"You needn't talk," laughed Bart. "I'll bet you've been popping away at them every day since we saw you last."
"Oh, they've kept me pretty busy," said Dick carelessly. "The Hun flyers are getting pretty sassy just now, and we have to keep working hard to drive them back."
"I've noticed more of them flying over our lines than usual in the last day or two," remarked Billy.

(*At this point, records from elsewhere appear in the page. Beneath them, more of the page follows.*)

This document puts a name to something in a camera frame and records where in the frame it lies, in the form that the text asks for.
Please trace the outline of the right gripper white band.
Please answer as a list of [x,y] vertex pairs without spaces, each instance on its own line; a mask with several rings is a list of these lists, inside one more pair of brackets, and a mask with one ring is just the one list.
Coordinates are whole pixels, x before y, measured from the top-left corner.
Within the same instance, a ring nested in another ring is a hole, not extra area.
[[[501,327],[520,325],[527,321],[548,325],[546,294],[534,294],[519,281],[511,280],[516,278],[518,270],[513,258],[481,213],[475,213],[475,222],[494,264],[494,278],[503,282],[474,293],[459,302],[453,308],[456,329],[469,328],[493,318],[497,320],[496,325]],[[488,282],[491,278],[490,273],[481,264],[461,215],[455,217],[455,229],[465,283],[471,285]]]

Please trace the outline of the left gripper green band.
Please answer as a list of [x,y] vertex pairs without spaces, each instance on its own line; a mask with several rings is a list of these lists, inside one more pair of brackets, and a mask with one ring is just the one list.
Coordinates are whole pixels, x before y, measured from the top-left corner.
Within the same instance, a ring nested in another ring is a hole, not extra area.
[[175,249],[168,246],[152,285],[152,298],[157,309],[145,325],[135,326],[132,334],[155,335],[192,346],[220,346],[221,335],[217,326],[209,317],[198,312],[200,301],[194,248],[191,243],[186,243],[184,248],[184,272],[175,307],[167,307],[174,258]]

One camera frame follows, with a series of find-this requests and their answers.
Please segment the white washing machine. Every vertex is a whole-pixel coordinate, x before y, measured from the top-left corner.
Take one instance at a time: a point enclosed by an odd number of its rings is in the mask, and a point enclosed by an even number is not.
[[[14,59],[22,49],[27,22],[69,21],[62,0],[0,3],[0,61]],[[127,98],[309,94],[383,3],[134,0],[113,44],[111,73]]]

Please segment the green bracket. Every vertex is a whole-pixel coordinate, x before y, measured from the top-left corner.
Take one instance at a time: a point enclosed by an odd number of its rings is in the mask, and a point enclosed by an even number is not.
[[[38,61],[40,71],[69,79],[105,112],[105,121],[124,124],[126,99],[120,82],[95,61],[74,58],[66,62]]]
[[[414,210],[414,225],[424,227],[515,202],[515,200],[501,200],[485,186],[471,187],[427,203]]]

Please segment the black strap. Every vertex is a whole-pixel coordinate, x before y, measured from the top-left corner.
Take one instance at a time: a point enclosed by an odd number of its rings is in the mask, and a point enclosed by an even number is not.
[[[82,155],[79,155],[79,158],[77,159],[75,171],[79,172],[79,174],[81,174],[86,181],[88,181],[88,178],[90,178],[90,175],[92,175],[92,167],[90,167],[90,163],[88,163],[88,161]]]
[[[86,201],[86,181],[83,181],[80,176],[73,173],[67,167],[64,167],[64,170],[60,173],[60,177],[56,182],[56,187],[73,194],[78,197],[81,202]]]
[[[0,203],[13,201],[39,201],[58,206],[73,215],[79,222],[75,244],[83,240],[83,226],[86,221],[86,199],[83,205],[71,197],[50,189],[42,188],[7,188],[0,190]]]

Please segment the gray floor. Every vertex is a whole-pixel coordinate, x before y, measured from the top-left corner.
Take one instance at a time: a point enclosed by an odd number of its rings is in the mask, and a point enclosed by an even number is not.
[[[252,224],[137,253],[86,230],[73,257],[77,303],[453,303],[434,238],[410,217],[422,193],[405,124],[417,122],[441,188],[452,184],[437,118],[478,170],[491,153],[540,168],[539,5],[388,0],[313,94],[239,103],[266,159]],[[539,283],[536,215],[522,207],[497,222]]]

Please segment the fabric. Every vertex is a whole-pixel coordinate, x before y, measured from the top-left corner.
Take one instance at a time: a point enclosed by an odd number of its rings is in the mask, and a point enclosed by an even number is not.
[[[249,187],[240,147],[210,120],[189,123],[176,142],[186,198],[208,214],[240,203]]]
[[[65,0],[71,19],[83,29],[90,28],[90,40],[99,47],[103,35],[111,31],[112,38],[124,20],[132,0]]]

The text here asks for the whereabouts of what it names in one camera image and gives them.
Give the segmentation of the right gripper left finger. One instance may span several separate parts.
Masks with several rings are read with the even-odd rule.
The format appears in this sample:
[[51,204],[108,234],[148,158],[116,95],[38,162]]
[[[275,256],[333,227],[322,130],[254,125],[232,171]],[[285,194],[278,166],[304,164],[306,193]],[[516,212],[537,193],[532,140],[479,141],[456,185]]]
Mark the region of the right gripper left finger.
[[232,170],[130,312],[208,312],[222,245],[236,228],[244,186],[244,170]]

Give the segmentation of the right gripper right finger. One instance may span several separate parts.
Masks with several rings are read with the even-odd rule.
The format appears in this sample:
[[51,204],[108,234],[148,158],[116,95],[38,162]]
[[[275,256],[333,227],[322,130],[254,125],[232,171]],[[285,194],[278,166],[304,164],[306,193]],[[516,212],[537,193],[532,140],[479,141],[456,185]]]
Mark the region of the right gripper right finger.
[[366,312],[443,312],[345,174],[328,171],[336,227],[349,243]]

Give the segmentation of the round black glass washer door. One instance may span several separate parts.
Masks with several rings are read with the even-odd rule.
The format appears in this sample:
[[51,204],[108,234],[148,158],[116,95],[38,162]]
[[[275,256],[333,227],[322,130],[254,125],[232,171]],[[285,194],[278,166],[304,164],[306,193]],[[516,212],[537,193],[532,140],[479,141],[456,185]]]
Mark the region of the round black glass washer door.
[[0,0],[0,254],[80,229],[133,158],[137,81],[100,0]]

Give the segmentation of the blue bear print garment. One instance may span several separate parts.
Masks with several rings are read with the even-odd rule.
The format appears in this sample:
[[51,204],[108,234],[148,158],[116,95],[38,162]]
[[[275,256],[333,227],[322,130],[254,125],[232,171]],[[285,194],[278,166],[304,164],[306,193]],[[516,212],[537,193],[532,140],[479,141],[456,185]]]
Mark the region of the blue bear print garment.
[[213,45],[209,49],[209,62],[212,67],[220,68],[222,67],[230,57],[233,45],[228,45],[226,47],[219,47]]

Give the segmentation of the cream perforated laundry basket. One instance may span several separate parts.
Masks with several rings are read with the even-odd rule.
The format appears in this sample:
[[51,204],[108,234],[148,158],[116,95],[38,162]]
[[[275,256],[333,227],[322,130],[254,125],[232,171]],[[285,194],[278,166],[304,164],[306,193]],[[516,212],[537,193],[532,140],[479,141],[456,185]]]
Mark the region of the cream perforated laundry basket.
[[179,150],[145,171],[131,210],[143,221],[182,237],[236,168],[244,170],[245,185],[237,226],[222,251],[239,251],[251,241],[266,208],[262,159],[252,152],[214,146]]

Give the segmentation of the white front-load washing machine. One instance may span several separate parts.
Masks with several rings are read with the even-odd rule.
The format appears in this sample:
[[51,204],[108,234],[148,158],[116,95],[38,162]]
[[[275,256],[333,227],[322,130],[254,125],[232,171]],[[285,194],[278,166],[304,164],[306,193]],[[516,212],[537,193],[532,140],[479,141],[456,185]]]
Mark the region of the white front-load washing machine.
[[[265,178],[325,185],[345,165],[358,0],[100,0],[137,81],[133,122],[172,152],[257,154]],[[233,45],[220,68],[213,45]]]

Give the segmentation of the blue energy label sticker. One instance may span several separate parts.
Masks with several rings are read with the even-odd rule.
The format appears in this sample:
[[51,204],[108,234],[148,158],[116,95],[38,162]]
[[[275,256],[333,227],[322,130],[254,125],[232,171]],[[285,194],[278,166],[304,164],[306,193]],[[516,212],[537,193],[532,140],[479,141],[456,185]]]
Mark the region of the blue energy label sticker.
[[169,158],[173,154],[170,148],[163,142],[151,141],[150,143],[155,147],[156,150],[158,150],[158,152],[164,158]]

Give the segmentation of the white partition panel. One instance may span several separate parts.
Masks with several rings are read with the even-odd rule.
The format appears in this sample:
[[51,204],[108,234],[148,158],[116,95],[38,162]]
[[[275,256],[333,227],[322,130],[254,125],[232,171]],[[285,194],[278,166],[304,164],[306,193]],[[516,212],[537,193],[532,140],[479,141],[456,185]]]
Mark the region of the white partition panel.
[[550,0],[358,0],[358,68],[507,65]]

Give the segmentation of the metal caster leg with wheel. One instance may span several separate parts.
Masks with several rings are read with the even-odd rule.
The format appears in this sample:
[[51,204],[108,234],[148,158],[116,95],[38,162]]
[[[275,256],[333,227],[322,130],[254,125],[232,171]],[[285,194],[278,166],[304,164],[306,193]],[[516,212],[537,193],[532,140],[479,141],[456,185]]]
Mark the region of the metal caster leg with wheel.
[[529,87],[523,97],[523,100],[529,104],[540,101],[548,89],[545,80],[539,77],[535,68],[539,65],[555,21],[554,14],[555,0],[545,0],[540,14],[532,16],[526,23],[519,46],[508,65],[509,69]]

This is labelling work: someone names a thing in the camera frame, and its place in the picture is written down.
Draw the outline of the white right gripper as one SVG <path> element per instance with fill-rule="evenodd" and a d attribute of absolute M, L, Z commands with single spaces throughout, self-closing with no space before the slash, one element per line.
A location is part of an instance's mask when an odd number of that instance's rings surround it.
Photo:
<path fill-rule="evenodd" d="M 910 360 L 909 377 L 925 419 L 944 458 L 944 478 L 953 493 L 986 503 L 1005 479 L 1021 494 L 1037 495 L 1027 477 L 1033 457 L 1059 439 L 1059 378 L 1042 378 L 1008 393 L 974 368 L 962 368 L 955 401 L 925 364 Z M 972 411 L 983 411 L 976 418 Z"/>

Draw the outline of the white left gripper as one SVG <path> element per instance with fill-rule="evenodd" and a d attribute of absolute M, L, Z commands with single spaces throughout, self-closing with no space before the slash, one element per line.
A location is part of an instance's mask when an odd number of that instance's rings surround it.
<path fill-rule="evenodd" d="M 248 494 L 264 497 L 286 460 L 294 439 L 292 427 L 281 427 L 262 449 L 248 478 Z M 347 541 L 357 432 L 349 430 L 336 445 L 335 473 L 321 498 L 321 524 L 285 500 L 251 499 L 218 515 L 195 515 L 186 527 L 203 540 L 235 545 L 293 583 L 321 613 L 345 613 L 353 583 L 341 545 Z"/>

"Say," broke in Tom, "this is sure our lucky day. Here comes Will
Stone."
"We sure are lucky when two of the best fellows in the world drop in on us at the same time," said Frank, as he and his mates greeted the bronzed tank operator. "I don't know whether you two fellows know each other, but if you don't you've both lost something."
"Oh, we're not altogether strangers," smiled Stone, as he and Dick shook hands heartily. "Many a time I've seen his plane flying overhead, and it's made me feel rather comfortable to know that he was on the job, and that no Boche flyer would have a chance to drop something that would put Jumbo out of commission."
"It would have to be some bomb that would make junk of that big car of yours," said Dick. "I was flying pretty low the day we smashed the Boche lines and I saw the way Jumbo snapped those wires as though they were so many threads. That tank's a wonder and no mistake."
They were having such a good time and the time flew so rapidly that they were startled when the bugle blew and they were compelled to go to their respective quarters.
A few nights after his return Frank was assigned to sentry duty on an important post on the front trenches. His beat terminated at a point where he could see a little shack that stood on the side of a hill.
Standing as it did in the battle zone; it had become little more than a ruin. Most of the thatched roof had been shot away, one side had gone altogether, and the other three sides leaned crazily toward each other.